We have recognized a valuation allowance for the portion of the net operating loss carryforwards, capital loss carryforwards, tax credit carryforwards, and other deferred tax assets we believe are not more likely than not to be realized. The net change in the valuation allowance for fiscal 2018 was a decrease of $273.8 million. For fiscal 2017 and 2016, changes in the valuation allowance were a decrease of $420.1 million and an increase of $1.4 billion, respectively. The current year change principally relates to remeasurement of deferred tax assets and corresponding valuation allowances due to tax reform and an adjustment to the valuation allowance on capital loss due to the termination of the sales agreement for the Wesson® oil business.
Historically, we have not provided U.S. deferred taxes on the cumulative undistributed earnings of our foreign subsidiaries.
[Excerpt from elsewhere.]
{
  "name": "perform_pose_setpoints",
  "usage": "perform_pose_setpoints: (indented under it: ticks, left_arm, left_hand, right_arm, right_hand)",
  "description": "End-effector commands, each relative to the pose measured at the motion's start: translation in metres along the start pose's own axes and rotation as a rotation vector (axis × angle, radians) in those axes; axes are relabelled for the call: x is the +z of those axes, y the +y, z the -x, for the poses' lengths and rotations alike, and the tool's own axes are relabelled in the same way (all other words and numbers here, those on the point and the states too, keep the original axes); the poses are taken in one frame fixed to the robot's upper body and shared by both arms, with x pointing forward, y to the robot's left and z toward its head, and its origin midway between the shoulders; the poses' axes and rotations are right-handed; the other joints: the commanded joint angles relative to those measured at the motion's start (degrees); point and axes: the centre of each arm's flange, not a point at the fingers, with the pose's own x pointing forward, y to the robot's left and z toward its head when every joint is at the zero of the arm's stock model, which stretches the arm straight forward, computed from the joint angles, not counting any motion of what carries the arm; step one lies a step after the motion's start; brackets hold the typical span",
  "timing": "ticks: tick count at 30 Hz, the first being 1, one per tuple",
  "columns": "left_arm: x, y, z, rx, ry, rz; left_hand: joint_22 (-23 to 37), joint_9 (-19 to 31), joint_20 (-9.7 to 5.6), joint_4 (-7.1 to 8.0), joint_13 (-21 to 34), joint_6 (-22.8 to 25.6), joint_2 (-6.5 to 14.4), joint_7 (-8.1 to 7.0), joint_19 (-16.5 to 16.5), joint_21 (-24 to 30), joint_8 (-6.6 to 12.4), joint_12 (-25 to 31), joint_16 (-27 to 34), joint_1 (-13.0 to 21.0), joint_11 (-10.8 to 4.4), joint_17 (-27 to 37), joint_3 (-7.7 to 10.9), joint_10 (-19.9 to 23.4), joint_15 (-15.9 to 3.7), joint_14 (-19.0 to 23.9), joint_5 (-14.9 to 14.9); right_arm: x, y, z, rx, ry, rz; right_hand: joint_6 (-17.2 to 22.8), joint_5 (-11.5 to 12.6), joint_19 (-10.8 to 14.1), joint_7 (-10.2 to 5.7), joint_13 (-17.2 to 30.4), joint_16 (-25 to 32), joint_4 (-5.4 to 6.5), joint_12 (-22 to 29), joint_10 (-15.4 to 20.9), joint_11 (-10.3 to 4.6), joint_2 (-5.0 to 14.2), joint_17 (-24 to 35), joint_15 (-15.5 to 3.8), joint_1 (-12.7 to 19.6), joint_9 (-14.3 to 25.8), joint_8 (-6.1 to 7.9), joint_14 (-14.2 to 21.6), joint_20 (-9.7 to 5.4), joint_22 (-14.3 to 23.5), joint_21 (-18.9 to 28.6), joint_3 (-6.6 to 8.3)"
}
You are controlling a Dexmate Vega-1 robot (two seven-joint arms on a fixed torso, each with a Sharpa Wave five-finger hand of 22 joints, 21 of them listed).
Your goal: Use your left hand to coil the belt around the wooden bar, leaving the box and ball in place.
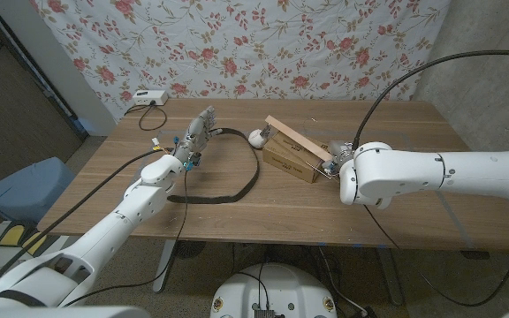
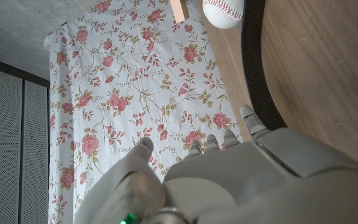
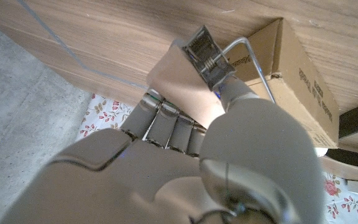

During fiscal 2018, we determined that previously undistributed earnings of certain foreign subsidiaries no longer meet the requirements for indefinite reinvestment under applicable accounting guidance and, therefore, recognized $5.9 million of income tax expense in fiscal 2018. We continue to believe the remaining undistributed earnings of our foreign subsidiaries are indefinitely reinvested and therefore have not provided any additional U.S. deferred taxes. It is not practicable to estimate the amount of U.S. income taxes that would be incurred in the event that we were to repatriate all the cumulative earnings of non-U.S. affiliates and associated companies. Accordingly, deferred taxes will be provided for earnings of non-U.S. affiliates and associated companies when we determine that such earnings are no longer indefinitely reinvested.